#### DATASET EXCERPT
━━━━━━━━━━

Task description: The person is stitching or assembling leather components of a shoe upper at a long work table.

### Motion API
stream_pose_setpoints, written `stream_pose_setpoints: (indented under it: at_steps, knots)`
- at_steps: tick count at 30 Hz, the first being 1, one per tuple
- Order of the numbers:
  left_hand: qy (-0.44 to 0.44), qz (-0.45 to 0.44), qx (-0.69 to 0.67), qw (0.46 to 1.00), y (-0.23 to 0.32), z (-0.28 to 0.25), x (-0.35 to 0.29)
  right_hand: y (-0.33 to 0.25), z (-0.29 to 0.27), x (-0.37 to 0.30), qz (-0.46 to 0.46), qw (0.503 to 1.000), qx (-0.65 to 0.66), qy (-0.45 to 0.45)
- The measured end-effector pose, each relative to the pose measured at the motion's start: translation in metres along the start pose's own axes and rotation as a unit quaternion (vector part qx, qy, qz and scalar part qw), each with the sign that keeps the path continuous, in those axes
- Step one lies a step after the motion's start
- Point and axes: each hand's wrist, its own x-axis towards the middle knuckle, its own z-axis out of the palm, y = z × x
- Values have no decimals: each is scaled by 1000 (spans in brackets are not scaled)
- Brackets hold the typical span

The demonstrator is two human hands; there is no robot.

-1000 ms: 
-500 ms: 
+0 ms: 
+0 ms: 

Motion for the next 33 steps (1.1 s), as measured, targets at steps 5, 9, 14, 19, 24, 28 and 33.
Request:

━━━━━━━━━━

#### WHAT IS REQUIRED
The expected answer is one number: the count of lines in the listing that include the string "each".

#### RESULT OF THE TASK
3